> **REQUIREMENT**:
Your answer should consist of each line below that includes the word "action".

● ● ● ● ●

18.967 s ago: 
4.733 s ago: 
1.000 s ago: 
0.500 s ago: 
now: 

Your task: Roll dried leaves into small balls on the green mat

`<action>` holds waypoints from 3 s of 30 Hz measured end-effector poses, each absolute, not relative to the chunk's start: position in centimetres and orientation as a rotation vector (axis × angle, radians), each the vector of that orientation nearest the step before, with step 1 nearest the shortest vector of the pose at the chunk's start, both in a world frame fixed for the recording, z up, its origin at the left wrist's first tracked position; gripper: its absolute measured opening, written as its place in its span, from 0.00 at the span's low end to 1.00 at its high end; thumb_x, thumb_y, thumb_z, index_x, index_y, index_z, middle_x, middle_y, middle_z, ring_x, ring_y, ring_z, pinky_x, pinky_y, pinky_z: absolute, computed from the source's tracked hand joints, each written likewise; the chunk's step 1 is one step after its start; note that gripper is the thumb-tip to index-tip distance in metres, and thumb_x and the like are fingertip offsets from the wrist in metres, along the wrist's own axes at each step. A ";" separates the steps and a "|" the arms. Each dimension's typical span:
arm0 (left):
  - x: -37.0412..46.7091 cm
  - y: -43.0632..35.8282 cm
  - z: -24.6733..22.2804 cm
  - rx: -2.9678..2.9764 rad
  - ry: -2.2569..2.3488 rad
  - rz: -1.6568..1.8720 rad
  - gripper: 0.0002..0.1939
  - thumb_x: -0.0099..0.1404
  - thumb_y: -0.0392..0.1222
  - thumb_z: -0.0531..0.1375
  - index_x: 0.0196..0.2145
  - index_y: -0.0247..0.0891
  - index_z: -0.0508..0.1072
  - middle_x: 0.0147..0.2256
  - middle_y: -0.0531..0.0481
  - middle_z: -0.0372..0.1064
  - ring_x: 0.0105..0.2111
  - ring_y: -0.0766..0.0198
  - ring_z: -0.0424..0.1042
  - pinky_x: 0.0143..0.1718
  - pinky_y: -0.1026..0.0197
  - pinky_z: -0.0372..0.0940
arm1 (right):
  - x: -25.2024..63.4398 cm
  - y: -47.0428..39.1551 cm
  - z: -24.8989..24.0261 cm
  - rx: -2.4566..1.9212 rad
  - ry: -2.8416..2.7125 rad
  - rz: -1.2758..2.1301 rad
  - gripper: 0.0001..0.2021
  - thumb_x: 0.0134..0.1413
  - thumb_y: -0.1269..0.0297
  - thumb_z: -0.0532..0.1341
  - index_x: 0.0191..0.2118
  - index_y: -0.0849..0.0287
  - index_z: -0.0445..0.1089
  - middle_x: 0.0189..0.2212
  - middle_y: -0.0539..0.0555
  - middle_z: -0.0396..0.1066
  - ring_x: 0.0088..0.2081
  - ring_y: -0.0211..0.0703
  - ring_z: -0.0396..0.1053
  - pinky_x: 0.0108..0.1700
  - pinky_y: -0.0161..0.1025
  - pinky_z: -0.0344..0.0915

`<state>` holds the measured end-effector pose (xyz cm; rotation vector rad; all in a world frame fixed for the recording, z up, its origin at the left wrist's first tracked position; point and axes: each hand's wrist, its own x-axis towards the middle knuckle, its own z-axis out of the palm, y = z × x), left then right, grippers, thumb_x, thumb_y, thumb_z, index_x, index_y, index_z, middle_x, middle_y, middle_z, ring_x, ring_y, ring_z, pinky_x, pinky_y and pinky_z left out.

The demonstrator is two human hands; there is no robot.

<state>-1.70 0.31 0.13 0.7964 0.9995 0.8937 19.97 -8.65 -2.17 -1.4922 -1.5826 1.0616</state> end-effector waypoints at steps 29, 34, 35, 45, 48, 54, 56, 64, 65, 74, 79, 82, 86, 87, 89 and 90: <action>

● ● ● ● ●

> **ANSWER TO THE PROBLEM**:
`<action>` holds waypoints from 3 s of 30 Hz measured end-effector poses, each absolute, not relative to the chunk's start: position in centimetres and orientation as a rotation vector (axis × angle, radians), each the vector of that orientation nearest the step before, with step 1 nearest the shortest vector of the pose at the chunk's start, both in a world frame fixed for the recording, z up, its origin at the left wrist's first tracked position; gripper: its absolute measured opening, written as its place in its span, from 0.00 at the span's low end to 1.00 at its high end; thumb_x, thumb_y, thumb_z, index_x, index_y, index_z, middle_x, middle_y, middle_z, ring_x, ring_y, ring_z, pinky_x, pinky_y, pinky_z: absolute, computed from the source's tracked hand joints, each written likewise; the chunk's step 1 is one step after its start; note that gripper is the thumb-tip to index-tip distance in metres, and thumb_x and the like are fingertip offsets from the wrist in metres, along the wrist's own axes at each step. A ";" separates the steps and a "|" the arms. Each dimension's typical span:
<state>-1.70 0.31 0.13 0.7964 0.9995 0.8937 19.97 -8.65 -2.17 -1.4922 -1.5826 1.0616</state> end-effector waypoints at steps 29, 34, 35, 45, 48, 54, 56, 64, 65, 74, 79, 82, 86, 87, 89 and 90: <action>

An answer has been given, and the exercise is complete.